• _Activity_: Below are lines of data; restate word for word those running from the line containing "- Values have" to the line containing "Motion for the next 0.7", inclusive, and no others.

• _Records for the task_:
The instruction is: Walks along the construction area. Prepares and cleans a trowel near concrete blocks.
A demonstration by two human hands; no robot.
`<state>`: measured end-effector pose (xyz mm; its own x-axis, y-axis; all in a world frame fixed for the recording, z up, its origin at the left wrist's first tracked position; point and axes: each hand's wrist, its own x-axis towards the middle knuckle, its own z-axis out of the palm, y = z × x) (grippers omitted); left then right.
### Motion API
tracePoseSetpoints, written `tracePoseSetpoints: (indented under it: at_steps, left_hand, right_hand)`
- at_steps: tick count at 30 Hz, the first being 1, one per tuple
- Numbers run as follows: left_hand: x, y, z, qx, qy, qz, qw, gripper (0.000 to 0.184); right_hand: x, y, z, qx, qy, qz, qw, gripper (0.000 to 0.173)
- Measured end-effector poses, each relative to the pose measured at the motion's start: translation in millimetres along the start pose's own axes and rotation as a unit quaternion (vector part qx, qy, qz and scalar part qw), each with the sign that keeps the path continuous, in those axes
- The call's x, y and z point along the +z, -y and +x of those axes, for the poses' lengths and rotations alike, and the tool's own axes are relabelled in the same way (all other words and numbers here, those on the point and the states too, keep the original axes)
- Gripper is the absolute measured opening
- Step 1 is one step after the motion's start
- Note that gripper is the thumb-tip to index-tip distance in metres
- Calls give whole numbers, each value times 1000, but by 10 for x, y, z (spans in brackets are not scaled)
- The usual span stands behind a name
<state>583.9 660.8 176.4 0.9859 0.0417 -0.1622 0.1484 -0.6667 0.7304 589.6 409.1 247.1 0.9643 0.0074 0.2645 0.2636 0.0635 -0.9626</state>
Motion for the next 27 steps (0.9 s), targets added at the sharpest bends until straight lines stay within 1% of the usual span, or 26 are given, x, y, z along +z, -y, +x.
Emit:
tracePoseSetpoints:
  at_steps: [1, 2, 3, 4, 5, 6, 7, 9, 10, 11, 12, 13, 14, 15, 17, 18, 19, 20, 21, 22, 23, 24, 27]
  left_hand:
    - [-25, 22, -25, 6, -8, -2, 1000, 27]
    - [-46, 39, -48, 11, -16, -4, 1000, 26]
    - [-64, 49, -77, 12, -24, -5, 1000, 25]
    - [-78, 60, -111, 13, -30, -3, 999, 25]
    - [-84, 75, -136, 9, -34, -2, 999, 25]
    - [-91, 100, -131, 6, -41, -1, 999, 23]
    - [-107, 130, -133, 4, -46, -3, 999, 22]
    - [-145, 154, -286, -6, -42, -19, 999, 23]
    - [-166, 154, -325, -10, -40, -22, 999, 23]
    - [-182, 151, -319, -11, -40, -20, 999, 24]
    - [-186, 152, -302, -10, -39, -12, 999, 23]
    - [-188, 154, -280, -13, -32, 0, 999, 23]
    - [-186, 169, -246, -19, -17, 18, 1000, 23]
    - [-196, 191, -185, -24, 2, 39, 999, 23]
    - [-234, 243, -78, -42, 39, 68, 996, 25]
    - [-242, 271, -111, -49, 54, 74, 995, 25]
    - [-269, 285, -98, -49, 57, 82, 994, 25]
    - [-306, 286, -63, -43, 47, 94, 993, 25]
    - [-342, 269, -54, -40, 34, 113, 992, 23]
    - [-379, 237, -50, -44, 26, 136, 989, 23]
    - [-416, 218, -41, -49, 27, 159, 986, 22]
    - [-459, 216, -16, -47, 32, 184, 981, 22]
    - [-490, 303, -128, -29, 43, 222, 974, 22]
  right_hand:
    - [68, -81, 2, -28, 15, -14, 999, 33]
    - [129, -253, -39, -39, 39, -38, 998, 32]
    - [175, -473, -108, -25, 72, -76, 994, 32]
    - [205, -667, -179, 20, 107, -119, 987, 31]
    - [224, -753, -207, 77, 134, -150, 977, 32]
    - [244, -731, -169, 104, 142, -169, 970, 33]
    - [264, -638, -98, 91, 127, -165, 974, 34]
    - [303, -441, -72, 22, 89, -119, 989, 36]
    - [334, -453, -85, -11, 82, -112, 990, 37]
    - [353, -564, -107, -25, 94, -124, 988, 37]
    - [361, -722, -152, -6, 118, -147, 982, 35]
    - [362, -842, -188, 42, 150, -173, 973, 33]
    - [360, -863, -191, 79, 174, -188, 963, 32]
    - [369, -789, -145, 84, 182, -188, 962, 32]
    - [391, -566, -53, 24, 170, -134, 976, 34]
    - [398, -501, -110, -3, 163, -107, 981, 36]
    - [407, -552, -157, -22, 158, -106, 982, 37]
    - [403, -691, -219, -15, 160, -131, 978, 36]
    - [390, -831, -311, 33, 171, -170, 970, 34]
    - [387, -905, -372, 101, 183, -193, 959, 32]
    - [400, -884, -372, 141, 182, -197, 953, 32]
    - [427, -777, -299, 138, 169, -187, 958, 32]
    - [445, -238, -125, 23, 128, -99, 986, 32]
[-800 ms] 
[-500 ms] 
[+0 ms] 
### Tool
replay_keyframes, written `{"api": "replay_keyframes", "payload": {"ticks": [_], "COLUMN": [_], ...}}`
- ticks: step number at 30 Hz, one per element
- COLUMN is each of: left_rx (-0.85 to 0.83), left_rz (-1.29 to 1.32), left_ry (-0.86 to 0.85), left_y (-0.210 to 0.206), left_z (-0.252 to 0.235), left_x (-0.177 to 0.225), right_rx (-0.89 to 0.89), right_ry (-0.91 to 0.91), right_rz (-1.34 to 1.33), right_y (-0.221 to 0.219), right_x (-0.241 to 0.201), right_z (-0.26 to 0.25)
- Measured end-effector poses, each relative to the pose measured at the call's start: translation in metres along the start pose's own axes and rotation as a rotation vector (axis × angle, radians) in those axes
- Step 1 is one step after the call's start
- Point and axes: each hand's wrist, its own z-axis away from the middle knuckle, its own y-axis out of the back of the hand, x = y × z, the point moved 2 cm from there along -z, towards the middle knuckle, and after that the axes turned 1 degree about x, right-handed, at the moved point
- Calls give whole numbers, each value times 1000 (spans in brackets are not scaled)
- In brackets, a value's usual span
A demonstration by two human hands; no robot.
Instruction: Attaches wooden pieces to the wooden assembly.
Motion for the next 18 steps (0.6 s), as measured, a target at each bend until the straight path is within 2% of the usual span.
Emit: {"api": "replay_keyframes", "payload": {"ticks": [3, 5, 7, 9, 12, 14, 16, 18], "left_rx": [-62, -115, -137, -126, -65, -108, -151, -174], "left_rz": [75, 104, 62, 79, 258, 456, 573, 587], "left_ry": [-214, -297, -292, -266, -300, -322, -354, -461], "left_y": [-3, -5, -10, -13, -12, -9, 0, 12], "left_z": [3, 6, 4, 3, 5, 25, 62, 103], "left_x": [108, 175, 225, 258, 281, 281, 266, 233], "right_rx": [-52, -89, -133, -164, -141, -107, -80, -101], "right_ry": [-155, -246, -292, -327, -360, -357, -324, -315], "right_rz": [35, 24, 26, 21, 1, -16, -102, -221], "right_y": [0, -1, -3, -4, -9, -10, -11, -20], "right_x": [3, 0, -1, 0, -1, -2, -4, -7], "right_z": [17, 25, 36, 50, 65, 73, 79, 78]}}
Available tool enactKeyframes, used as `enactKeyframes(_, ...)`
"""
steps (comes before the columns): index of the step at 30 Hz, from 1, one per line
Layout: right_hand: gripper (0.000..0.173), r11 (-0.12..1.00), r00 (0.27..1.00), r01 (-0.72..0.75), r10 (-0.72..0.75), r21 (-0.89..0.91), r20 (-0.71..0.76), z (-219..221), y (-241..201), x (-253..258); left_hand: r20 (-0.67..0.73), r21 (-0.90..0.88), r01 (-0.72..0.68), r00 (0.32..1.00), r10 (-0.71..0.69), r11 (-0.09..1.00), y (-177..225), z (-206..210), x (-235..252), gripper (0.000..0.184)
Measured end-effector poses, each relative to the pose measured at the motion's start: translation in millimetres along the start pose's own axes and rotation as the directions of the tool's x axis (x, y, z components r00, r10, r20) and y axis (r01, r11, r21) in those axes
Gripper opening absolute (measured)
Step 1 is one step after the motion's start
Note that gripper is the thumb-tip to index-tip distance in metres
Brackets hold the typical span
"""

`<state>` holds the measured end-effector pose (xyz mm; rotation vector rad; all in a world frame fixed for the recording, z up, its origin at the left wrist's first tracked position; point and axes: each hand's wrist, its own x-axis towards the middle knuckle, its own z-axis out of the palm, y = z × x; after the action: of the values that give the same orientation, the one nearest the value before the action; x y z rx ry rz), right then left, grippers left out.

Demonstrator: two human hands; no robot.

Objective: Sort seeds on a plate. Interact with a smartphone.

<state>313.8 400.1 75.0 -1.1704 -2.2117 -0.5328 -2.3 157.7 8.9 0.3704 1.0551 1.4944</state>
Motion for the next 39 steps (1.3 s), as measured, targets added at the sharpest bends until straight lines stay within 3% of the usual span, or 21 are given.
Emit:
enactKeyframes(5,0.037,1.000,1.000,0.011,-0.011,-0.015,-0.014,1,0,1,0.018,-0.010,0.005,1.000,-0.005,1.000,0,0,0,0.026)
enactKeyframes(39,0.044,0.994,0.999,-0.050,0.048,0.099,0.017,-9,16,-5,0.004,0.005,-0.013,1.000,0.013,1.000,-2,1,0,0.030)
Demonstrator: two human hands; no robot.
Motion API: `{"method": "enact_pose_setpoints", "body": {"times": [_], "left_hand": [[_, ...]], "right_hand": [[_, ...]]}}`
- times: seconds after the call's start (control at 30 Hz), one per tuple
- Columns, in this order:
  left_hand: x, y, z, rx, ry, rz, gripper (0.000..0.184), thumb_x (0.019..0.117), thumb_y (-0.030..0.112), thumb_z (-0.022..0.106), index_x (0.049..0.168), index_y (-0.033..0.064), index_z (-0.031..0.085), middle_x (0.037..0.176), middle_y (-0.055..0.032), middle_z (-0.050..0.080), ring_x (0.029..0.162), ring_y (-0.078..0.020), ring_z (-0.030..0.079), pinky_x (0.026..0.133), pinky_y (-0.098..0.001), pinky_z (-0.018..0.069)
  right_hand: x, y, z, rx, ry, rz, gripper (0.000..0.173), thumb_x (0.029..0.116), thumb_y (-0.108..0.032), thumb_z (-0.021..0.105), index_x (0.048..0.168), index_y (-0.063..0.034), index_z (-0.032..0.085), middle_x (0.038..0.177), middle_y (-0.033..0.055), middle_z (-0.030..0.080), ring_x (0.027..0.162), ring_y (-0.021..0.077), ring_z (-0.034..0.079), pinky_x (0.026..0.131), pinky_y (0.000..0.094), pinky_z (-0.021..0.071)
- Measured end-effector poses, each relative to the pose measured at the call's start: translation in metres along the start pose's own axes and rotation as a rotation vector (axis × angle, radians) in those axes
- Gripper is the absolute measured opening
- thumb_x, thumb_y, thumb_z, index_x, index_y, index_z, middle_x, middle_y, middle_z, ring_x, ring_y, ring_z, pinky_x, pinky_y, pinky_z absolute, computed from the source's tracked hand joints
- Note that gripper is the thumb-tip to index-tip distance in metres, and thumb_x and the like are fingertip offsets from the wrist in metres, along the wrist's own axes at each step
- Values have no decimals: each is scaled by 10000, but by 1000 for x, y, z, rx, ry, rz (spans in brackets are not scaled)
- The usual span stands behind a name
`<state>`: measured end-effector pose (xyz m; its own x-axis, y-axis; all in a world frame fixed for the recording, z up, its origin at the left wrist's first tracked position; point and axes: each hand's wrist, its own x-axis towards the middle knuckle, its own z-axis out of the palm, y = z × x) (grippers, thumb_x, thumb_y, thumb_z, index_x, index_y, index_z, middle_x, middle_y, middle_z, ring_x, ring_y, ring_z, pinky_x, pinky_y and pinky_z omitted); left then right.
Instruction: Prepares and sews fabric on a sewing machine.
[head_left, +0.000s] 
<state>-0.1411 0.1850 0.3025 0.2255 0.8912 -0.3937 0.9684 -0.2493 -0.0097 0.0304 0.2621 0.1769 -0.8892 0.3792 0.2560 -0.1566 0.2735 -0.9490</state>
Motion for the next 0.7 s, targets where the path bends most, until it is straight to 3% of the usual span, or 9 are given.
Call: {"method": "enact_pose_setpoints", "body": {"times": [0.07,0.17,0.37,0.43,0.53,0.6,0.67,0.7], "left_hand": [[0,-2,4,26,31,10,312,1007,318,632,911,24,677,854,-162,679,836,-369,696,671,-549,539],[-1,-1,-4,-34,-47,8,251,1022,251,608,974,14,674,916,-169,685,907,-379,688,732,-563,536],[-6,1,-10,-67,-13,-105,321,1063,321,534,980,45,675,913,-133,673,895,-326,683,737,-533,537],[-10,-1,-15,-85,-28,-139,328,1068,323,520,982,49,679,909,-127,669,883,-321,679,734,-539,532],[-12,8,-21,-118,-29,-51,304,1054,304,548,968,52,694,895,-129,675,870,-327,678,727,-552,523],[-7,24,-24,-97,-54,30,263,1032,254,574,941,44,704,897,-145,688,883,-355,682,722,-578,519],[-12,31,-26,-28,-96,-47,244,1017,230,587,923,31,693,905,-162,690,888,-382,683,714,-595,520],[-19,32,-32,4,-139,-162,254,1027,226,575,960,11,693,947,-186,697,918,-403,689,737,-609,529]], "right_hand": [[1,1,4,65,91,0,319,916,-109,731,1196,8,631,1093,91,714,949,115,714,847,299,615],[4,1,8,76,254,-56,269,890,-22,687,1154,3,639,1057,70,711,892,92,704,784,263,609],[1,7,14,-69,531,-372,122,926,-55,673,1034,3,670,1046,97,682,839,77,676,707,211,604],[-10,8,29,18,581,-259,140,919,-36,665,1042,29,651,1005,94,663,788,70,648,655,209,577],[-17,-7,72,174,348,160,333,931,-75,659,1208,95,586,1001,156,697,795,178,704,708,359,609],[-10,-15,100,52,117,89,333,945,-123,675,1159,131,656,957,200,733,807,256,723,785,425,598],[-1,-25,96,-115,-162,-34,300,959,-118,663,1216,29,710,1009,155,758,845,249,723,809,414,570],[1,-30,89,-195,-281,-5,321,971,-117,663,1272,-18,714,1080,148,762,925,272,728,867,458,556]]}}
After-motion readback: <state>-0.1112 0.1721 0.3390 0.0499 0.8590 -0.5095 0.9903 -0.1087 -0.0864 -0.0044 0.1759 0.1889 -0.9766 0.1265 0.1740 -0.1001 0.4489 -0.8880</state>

• _Solution for this problem_:
- Values have no decimals: each is scaled by 10000, but by 1000 for x, y, z, rx, ry, rz (spans in brackets are not scaled)
- The usual span stands behind a name
`<state>`: measured end-effector pose (xyz m; its own x-axis, y-axis; all in a world frame fixed for the recording, z up, its origin at the left wrist's first tracked position; point and axes: each hand's wrist, its own x-axis towards the middle knuckle, its own z-axis out of the palm, y = z × x) (grippers, thumb_x, thumb_y, thumb_z, index_x, index_y, index_z, middle_x, middle_y, middle_z, ring_x, ring_y, ring_z, pinky_x, pinky_y and pinky_z omitted); left then right.
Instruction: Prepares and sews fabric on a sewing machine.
[head_left, +0.000s] 
<state>-0.1411 0.1850 0.3025 0.2255 0.8912 -0.3937 0.9684 -0.2493 -0.0097 0.0304 0.2621 0.1769 -0.8892 0.3792 0.2560 -0.1566 0.2735 -0.9490</state>
Motion for the next 0.7 s, targets where the path bends most, until it is straight to 3% of the usual span, or 9 are given.

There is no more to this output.